Try it> Your copy should match the records exactly, apart from the pictures, which stay out.

***

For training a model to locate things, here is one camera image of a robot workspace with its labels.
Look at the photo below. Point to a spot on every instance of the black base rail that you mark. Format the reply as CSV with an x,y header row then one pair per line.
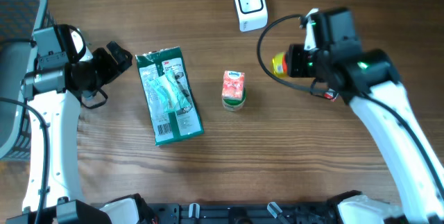
x,y
299,213

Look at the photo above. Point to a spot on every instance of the green 3M gloves package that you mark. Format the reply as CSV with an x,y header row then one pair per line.
x,y
176,126

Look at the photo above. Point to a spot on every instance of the grey plastic mesh basket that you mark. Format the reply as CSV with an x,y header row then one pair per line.
x,y
19,18

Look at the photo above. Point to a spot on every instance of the light green wipes packet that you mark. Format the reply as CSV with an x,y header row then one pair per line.
x,y
169,92

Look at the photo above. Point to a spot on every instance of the yellow liquid bottle silver cap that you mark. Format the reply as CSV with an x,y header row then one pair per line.
x,y
279,65

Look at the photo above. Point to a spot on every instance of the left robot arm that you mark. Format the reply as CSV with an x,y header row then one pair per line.
x,y
52,94

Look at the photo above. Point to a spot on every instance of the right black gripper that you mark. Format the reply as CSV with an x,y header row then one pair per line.
x,y
295,55

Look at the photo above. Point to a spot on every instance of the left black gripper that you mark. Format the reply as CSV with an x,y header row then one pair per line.
x,y
111,69

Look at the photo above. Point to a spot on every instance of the white barcode scanner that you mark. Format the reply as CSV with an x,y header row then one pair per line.
x,y
252,14

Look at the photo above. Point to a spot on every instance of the pink juice carton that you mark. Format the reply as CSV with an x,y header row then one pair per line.
x,y
233,85

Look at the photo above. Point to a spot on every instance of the red white snack packet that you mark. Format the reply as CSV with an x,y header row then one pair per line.
x,y
331,95

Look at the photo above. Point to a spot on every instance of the green white tape roll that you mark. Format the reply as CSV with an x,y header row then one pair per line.
x,y
234,105

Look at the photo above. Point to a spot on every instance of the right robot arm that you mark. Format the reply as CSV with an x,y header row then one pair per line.
x,y
371,86

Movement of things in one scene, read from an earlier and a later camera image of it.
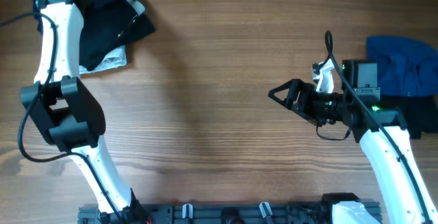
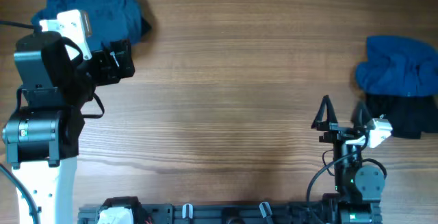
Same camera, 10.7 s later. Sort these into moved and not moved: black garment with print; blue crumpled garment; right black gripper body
Moved: right black gripper body
Not moved: black garment with print; blue crumpled garment
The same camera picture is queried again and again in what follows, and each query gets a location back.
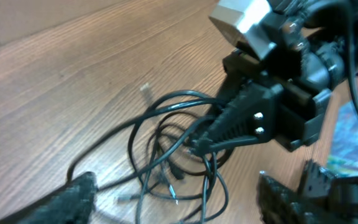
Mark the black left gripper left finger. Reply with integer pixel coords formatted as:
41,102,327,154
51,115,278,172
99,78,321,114
0,172,97,224

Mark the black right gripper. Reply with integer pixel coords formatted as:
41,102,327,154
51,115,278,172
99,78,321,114
194,12,358,156

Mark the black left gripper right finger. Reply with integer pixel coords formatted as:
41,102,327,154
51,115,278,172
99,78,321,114
257,160,358,224

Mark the black long looped cable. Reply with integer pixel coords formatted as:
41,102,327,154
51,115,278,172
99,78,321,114
66,90,232,224

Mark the black short usb cable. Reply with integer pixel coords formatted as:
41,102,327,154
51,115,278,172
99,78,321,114
116,136,229,224

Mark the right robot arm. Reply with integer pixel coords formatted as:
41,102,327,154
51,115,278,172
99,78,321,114
190,1,358,156

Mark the colourful patterned floor mat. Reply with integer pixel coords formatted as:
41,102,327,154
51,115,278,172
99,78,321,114
327,102,358,175

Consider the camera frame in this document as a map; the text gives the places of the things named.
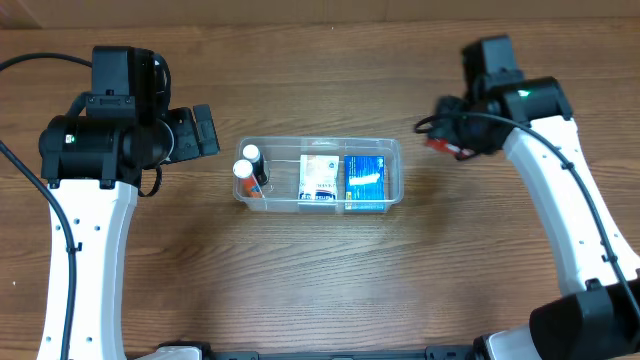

***

Exercise solution>
For training a model to locate things, here is one camera image of a robot workspace with its labels.
Look at the photo below. Point to a spot on every instance of the black base rail that you mark. Format the reply as CSV with an x,y header row then one pair per line.
x,y
299,213

Look at the photo above. Point to a spot on every instance of the green 3M gloves package that you mark. Format the reply as CSV with an x,y header row then one pair per line.
x,y
176,126

Look at the photo above. Point to a spot on every instance of the grey plastic mesh basket that you mark. Format the reply as CSV with an x,y header row then one pair per line.
x,y
19,18

Look at the photo above. Point to a spot on every instance of the light green wipes packet that you mark. Format the reply as CSV with an x,y header row then one pair per line.
x,y
169,92

Look at the photo above. Point to a spot on every instance of the yellow liquid bottle silver cap that you mark. Format the reply as CSV with an x,y header row then one pair per line.
x,y
279,65

Look at the photo above. Point to a spot on every instance of the left robot arm that you mark. Format the reply as CSV with an x,y header row then one pair per line.
x,y
52,94

Look at the photo above. Point to a spot on every instance of the right black gripper that you mark. Format the reply as CSV with an x,y header row then one pair per line.
x,y
295,55

Look at the photo above. Point to a spot on every instance of the left black gripper that you mark. Format the reply as CSV with an x,y header row then one pair per line.
x,y
111,69

Look at the photo above. Point to a spot on every instance of the white barcode scanner that you mark. Format the reply as CSV with an x,y header row then one pair per line.
x,y
252,14

Look at the photo above. Point to a spot on every instance of the pink juice carton that you mark. Format the reply as CSV with an x,y header row then one pair per line.
x,y
233,85

Look at the photo above. Point to a spot on every instance of the red white snack packet that you mark. Format the reply as CSV with an x,y header row then one pair per line.
x,y
331,95

Look at the photo above. Point to a spot on every instance of the green white tape roll that you mark. Format the reply as CSV with an x,y header row then one pair per line.
x,y
234,105

Look at the photo above. Point to a spot on every instance of the right robot arm that you mark. Format the reply as CSV with an x,y header row then one pair per line.
x,y
371,86

Movement of things in one scene, read from an earlier and a later camera image of it.
Same camera, 10.7 s later. Sort these into moved and not moved: black garment with print; blue crumpled garment; right black gripper body
Moved: right black gripper body
Not moved: black garment with print; blue crumpled garment
The same camera picture is queried again and again in what follows, and each query gets a location back.
Mark the black left gripper left finger. Reply with integer pixel coords formatted as:
41,102,327,154
51,115,278,172
99,78,321,114
0,172,97,224

Mark the black right gripper. Reply with integer pixel coords formatted as:
41,102,327,154
51,115,278,172
99,78,321,114
194,12,358,156

Mark the black left gripper right finger. Reply with integer pixel coords formatted as:
41,102,327,154
51,115,278,172
99,78,321,114
257,160,358,224

Mark the black long looped cable. Reply with integer pixel coords formatted as:
41,102,327,154
51,115,278,172
99,78,321,114
66,90,232,224

Mark the black short usb cable. Reply with integer pixel coords formatted as:
41,102,327,154
51,115,278,172
99,78,321,114
116,136,229,224

Mark the right robot arm. Reply with integer pixel coords formatted as:
41,102,327,154
51,115,278,172
99,78,321,114
190,1,358,156

Mark the colourful patterned floor mat. Reply with integer pixel coords formatted as:
41,102,327,154
51,115,278,172
99,78,321,114
327,102,358,175

Consider the camera frame in this document as a map; the text gives the places of the things named.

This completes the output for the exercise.